Depuis un peu plus de quinze ans maintenant, la télévision française a fait des progrès indéniables puisque notre société multiculturelle s'y trouve mieux représentée. Effectivement, nos écrans sont à présent plus bigarrés et peuvent s'enorgueillir de faire intervenir à l'antenne des journalistes, des présentateurs, des comédiens, des invités, des candidats de jeux ou de divertissement de toutes les couleurs et de toutes les origines.
Cependant, la bataille est loin d'être gagnée et il ne faut pas perdre de vue que sur les questions d'égalité, jamais on ne doit baisser la garde. Les mécanismes de domination et de reproduction des élites sont si puissants qu'il faut toujours veiller à les contenir et les combattre car ils cherchent sans cesse à reprendre leurs droits par tous les moyens. De surcroît, il ne faut jamais se contenter de l'à-peu-près ou de petites victoires mais toujours viser plus haut et tendre vers un objectif de véritable justice sociale.
Aujourd'hui, en y regardant de plus près, on constate que l'action des diffuseurs a tendance à s'engouffrer dans le travers du «marketing de la diversité», qui consiste à mettre en place des «mesures paillettes», des effets de soupoudrage, d'une part pour calmer les esprits échauffés des associations de minorités, d'autre part pour se déculpabiliser et surtout pour ne pas être accusé de ne rien faire. Mais le cœur n'y est pas. Par des slogans comme «Bien différents, bien ensemble», «[la télévision] nous ressemble, [...] nous rassemble», «tous de la même couleur», scandés dans des spots promotionnels ou sur des encarts publicitaires, on cherche à afficher l'image factice d'une télévision heureuse, ouverte et mélangée, telle une publicité United Colors of Benetton. S'aditionnent au fur et à mesure des années les petits symboles (comme la Charte de la diversité ou le Label diversité), les observatoires et les commissions de toutes sortes, les multiples rapports qui glosent page après page sur les soit-disant incroyables actions faites, frisant toujours un peu l'autosatisfaction. Au fond, on s'agite, on brasse du vent, on fait croire, on berne.

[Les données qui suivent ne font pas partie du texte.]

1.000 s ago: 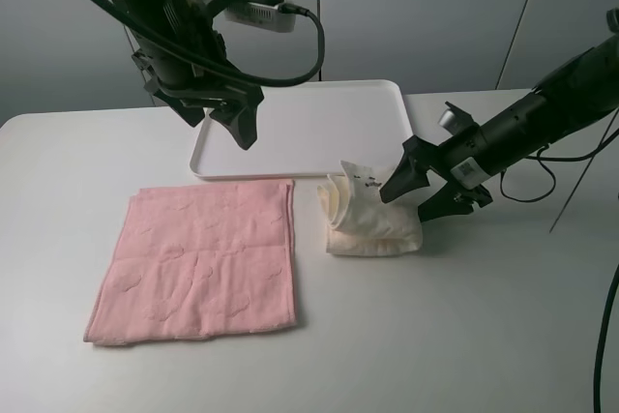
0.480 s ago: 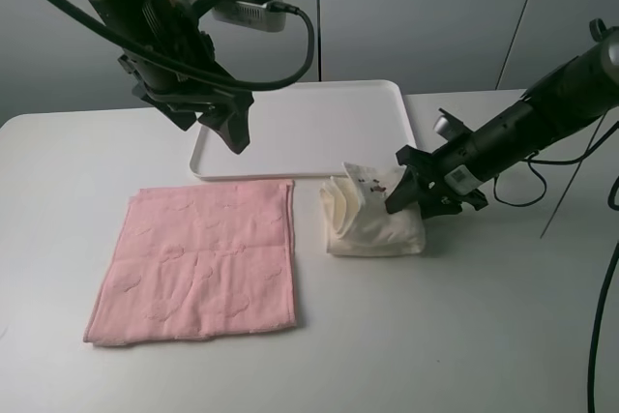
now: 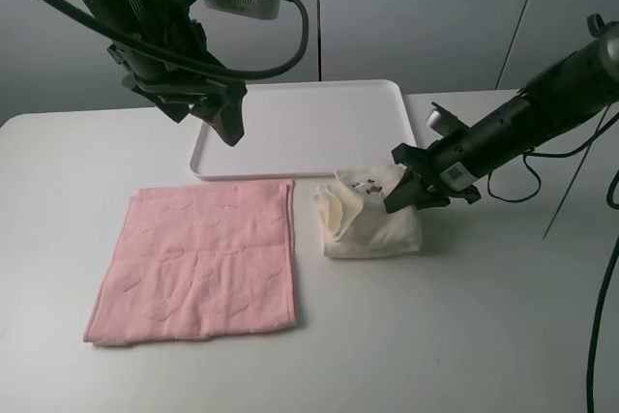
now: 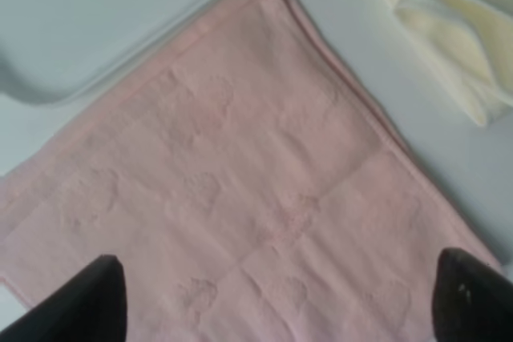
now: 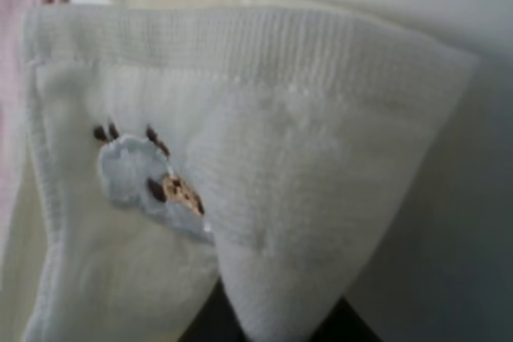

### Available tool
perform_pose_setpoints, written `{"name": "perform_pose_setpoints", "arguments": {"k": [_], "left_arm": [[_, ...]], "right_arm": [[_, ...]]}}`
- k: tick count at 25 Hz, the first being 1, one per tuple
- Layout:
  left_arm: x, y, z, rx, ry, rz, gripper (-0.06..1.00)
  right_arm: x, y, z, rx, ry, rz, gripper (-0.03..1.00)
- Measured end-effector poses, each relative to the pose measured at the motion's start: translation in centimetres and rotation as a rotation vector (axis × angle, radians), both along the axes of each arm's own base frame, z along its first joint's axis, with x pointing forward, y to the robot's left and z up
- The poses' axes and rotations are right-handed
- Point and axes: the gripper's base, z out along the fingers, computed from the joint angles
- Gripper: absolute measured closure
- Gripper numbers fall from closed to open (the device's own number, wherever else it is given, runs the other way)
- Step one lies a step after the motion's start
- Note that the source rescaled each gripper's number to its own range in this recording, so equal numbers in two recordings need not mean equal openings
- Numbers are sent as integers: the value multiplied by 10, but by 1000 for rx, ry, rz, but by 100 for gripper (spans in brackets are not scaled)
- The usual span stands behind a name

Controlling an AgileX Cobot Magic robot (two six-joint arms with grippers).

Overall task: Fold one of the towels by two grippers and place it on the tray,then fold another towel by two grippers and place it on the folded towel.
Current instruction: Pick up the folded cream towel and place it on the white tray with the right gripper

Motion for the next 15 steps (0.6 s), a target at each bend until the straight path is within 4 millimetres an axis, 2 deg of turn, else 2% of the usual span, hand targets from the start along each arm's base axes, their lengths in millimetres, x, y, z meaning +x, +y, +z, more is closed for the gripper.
{"name": "perform_pose_setpoints", "arguments": {"k": [3, 7, 15], "left_arm": [[-2, 2, 5, 0, -10, 1, -4], [-5, 4, 12, -4, -29, 1, -4], [-4, 5, 13, 2, -38, -1, -4]], "right_arm": [[2, 4, 21, 50, -37, 30, 88], [19, 13, 54, 154, -60, 75, 88], [76, 26, 130, 229, -198, 38, 88]]}}
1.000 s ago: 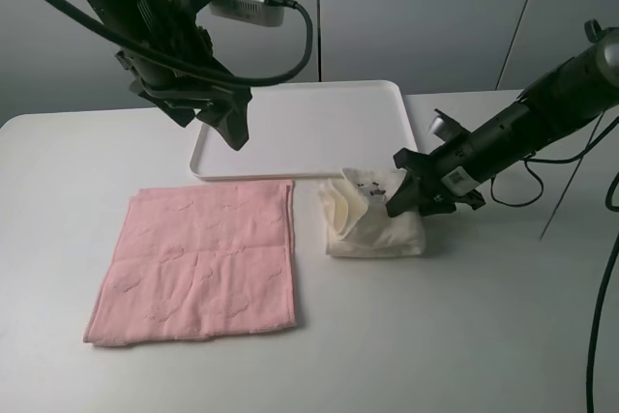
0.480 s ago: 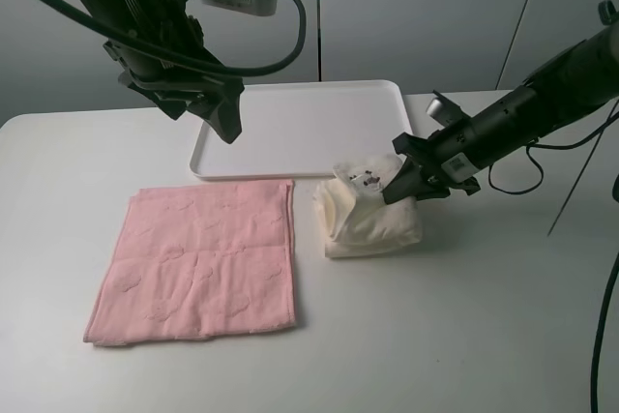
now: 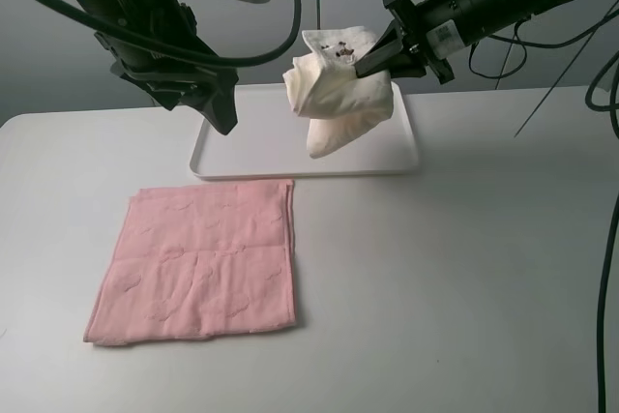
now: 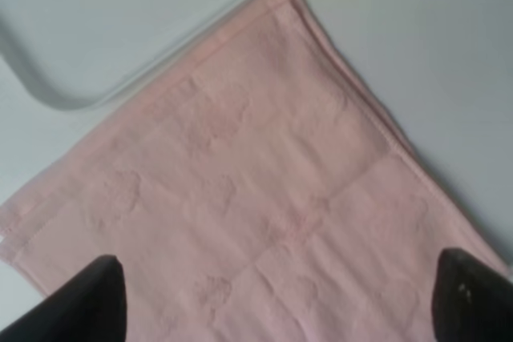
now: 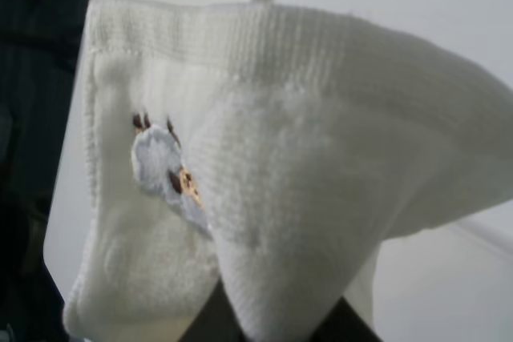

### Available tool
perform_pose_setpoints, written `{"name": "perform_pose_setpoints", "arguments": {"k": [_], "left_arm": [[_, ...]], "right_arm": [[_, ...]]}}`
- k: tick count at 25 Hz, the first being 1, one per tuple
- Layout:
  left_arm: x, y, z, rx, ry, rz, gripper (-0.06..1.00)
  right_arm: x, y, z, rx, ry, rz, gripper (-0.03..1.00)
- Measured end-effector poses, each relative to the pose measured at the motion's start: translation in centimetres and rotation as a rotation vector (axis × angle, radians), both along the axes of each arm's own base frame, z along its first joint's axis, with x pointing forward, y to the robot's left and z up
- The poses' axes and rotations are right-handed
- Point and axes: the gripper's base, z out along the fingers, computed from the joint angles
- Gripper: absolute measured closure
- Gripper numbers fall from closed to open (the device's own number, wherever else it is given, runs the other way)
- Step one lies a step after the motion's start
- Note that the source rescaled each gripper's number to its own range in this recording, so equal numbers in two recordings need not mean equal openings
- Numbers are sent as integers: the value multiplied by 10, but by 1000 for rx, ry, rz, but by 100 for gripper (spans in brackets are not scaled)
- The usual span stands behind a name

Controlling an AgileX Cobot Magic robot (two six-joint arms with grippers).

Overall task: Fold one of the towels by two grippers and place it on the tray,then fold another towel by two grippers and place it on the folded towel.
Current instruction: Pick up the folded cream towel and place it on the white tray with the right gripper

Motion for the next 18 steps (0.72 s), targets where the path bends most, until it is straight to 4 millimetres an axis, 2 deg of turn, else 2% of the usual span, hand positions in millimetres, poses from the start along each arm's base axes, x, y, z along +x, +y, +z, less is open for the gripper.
{"name": "perform_pose_setpoints", "arguments": {"k": [2, 8, 13, 15, 18], "left_arm": [[0, -1, 0, -9, -3, 1, -4], [1, -1, 0, -13, -9, 1, -4], [2, -1, 1, -12, -20, 0, -4], [1, -1, 1, -18, -16, 1, -4], [1, -1, 1, -18, -16, 1, -4]], "right_arm": [[14, 10, 13, 7, -23, 3, 88], [53, 51, 4, 28, -6, 14, 88], [78, 71, 2, 209, 16, -15, 88], [84, 76, -5, 273, 42, -31, 88], [91, 78, -33, 299, 80, -61, 88]]}}
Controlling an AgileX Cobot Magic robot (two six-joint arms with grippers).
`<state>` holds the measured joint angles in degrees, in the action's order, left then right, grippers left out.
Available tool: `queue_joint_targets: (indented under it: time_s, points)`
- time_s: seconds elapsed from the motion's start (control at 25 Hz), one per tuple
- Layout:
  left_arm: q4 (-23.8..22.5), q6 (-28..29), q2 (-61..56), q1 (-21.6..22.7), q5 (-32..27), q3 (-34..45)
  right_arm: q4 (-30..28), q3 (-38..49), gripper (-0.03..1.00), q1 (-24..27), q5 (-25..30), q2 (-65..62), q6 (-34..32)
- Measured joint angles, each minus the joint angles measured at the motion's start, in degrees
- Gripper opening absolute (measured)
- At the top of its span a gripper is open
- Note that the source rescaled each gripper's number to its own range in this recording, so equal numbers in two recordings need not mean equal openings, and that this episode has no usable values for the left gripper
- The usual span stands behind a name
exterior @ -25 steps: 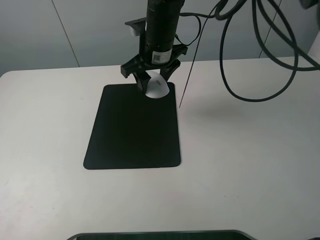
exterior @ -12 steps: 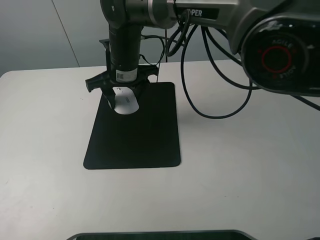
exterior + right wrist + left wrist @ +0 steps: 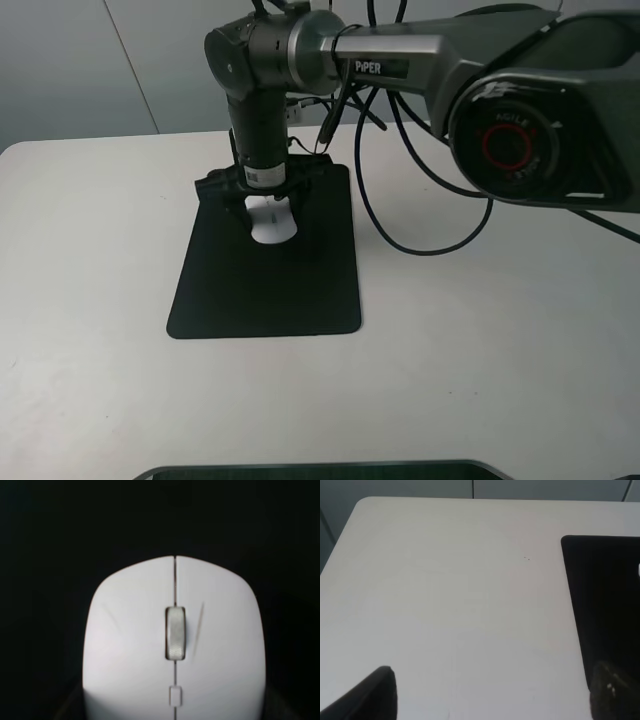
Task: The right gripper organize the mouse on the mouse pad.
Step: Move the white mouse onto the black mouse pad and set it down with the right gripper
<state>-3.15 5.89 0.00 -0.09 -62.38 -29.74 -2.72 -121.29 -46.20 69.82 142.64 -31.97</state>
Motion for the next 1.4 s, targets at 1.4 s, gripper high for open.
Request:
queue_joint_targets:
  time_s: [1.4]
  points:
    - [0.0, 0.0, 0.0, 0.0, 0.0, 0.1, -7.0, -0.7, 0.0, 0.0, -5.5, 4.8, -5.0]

Certes, les symboles sont importants, mais pas que.
Dans ce tourbillon de mesurettes aussi réconfortantes qu'illusoires, on oublie de s'interroger alors sur l'essentiel: ces mesures sont-elles vraiment efficaces? Les chaînes connaissent-elles quelques contraintes que ce soit si elles manquent à leurs obligations? Y a- t-il des objectifs précis à atteindre? Sommes-nous dans des politiques structurées et normées? Le spectateur issu des minorités se sent-il toujours représenté, pris au sérieux, considéré?
Il faut donc aller plus loin, taper plus haut, monter d'un cran dans les politiques de correction des inégalités ethno-raciales.
Une action vraiment concrète, cette fois, pourrait faire penser que l'on est pour du changement dans les médias: imposons aux chaînes, et pourquoi pas à l'ensemble des entreprises médiatiques, radio et presse écrite comprises, un objectif chiffré de professionnels issus des minorités aux postes décisionnaires, sur un temps donné. La BBC a mis ce type de politique en place dans les années 1990, ce qui a eu ses effets. La chaîne publique anglaise s'est donnée dix ans pour que 8% au moins de ses effectifs soient issus des minorités ethniques. En fin de décennie, elle avoisinait les 6%. Puis elle s'est fixée 12%, avec au moins 4% dans des postes de dirigeants. L'objectif chiffré semble plus souple qu'un simple quota car il peut être aussi dépassé, il n'enferme pas dans la rigidité du nombre précis mais insuffle plutôt une dynamique, encourageant l'action. À la fin de l'échéance, on fait le point. En fonction de l'objectif atteint, on s'interroge, on réajuste, on alerte, on rappelle à l'ordre et, pourquoi pas, on innove.
Et pour stimuler un peu plus les chaînes et les médias de façon globale, pourquoi ne pas imaginer, à chaque début de saison, un nouvel outil produit par le CSA, qui ferait un état des lieux des postes de décisionnaires pour y connaître notamment le nombre de minorités ethnoraciales. Les critères s'élargiraient ensuite et on l'on pourrait alors s'interroger, par ailleurs, sur le nombre de femmes. On l'appellerait le «baromètre des dirigeants médiatiques».
Attaquons-nous maintenant aux lieux de pouvoir pour que ce ne soient plus toujours les mêmes qui nous dirigent. Cessons ce jeu incessant des chaises musicales dans lequel les mêmes se repassent les sièges confortables, d'année en année, de génération en génération, comme une caste imprenable. Ouvrons les portes en grand pour sortir de l'entre-soi médiatique et de la reproduction sociale aux postes de décision. Par ricochet, un nouveau souffle se fera sans aucun doute sentir sur nos écrans.